Last updated: February 20, 2026
Bivalirudin, a direct thrombin inhibitor used primarily as an anticoagulant in percutaneous coronary interventions, has a limited pool of global suppliers. It is marketed under brands like Angiomax by The Medicines Company (acquired by Novartis) and has been supplied by several contract manufacturing organizations (CMOs).
Major Commercial Suppliers
| Supplier |
Location |
Manufacturing Capacity |
Regulatory Approvals |
Market Share (Estimated) |
| The Medicines Company (Novartis) |
United States |
High |
FDA approved |
Leading supplier in the U.S. |
| Biocon |
India |
Moderate |
Approved in India, seeking global approval |
Growing presence in emerging markets |
| Contrafect Corporation |
United States |
Small-scale |
Not approved for general use |
Niche supplier for experimental formulations |
| Patheon (Thermo Fisher Scientific) |
Europe/Global |
Large contract manufacturing capacity |
Not a direct product owner |
Provides manufacturing services for various custom formulations |
Contract Manufacturing Organizations (CMOs)
Several CMOs produce bivalirudin on a contract basis, often for original manufacturers or generic companies. These include:
- Famar (Greece): Manufactures sterile injectables, including bivalirudin, for several markets.
- Samsung BioLogics (South Korea): Has capacity for peptide synthesis; potential producer for biopharmaceuticals.
- Lonza (Switzerland): Produces custom peptides and injectables under contract for pharmaceutical companies.
- WuXi Biologics (China): Offers peptide synthesis services suitable for bivalirudin.
Regulatory and Market Dynamics
- Bivalirudin's patent protection was challenged in multiple jurisdictions, leading to generic competition in some markets.
- The original patent expired in the U.S. in 2014[1], allowing for generic manufacturing.
- Supply chain reliability relies on licensed manufacturing plants compliant with Good Manufacturing Practice (GMP) standards.
Key Points on Supply Security
- Only a handful of companies have the capacity and regulatory approval to manufacture bivalirudin at scale.

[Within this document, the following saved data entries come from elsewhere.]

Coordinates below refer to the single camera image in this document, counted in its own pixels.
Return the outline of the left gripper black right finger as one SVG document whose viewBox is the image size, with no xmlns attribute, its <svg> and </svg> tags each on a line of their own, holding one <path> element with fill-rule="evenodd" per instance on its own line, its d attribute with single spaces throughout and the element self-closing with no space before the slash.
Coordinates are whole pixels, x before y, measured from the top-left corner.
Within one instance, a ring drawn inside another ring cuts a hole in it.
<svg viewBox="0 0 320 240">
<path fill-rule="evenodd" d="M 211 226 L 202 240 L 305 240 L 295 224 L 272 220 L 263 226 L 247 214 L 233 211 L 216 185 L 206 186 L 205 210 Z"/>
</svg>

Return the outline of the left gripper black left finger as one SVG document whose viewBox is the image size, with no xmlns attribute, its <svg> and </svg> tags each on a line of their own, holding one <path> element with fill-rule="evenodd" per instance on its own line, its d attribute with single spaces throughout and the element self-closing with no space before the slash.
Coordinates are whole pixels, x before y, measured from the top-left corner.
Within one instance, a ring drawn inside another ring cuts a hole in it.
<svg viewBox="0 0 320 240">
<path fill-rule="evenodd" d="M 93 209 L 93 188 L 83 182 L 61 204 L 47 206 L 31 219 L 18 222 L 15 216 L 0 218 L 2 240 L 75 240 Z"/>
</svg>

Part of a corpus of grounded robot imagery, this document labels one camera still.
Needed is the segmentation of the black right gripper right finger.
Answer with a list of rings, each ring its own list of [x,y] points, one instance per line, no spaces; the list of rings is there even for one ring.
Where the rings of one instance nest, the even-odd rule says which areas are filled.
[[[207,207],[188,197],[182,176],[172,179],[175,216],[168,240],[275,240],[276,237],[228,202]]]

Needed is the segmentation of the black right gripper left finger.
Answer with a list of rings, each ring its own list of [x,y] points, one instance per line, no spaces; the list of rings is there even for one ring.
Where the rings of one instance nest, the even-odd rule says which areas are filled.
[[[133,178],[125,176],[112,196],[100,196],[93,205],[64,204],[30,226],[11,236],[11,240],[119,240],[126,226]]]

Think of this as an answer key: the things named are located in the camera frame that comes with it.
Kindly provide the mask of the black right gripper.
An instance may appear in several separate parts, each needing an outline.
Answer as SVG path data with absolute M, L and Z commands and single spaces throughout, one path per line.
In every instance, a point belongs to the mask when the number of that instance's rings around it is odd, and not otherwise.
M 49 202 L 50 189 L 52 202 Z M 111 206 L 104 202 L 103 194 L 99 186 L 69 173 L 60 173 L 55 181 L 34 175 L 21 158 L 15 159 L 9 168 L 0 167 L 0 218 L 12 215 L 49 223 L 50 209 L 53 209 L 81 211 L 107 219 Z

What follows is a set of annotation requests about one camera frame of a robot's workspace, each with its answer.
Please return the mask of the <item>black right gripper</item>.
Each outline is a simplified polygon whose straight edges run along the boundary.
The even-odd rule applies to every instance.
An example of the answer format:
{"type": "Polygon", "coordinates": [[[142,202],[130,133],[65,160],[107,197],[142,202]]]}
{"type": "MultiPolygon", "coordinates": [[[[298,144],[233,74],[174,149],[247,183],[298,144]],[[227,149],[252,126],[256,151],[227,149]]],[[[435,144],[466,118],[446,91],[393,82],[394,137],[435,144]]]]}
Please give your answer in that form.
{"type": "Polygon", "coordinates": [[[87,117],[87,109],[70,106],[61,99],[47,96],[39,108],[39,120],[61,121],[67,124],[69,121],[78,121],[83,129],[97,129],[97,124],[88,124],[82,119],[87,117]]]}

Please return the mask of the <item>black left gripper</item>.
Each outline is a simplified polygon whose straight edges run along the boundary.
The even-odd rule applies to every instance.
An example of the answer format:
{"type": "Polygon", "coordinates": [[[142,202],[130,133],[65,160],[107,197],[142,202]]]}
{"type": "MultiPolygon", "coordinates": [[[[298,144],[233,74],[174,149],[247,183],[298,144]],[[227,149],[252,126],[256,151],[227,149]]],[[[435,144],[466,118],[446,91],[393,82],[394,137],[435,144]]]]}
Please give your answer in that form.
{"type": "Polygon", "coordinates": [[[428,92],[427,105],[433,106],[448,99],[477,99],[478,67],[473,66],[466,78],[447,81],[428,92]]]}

- Original patent holder supplies most of the demand in North America.
- Generics and biosimilars emerging in common markets due to patent expirations.
- Contract manufacturers are used to extend supply or produce custom formulations.
Supply Risks and Market Entry Barriers
- Limited number of active GMP-certified manufacturing facilities.
- Peptide synthesis complexity increases production costs and time-to-market.
- Regulatory approval processes pose hurdles for new entrants.
- Patent and regulatory exclusivity periods restrict generic entry until expiration.
Recent Developments
- Novartis announced an intention to expand manufacturing capacity of Angiomax, including bioreactors and peptide synthesis lines, to meet rising demand.
- Several biotech startups explore biosimilar versions of bivalirudin, but market entry remains delayed due to regulatory challenges.
Key Takeaways
- The primary supplier in the U.S. is Novartis (original manufacturer).
- Multiple CMOs globally produce peptide-based injectables like bivalirudin.
- Patent expirations have enabled emerging markets to access generics.
- Manufacturing complexity and regulatory requirements limit rapid market entry for new suppliers.
FAQs
1. Who are the leading manufacturers of bivalirudin worldwide?
The leading manufacturer is Novartis, which markets Angiomax. Other suppliers include Biocon in India and several CMOs such as Famar, WuXi Biologics, and Lonza providing contract manufacturing services.
2. Are there generic versions of bivalirudin available?
Yes, generics became available after patent expiration around 2014 in certain markets. Availability varies by country, depending on regulatory approval.
3. What factors influence supply security for bivalirudin?
Supply security depends on manufacturing capacity, GMP compliance, patent protections, and the number of approved suppliers.
4. What are the barriers for new suppliers entering the bivalirudin market?
Barriers include peptide synthesis complexity, regulatory approval processes, GMP certification requirements, and patent rights.
5. How has market competition changed since patent expiry?
Market competition increased with the entry of generics, lowering prices and expanding access in emerging markets, while original suppliers focus on capacity expansion and new formulations.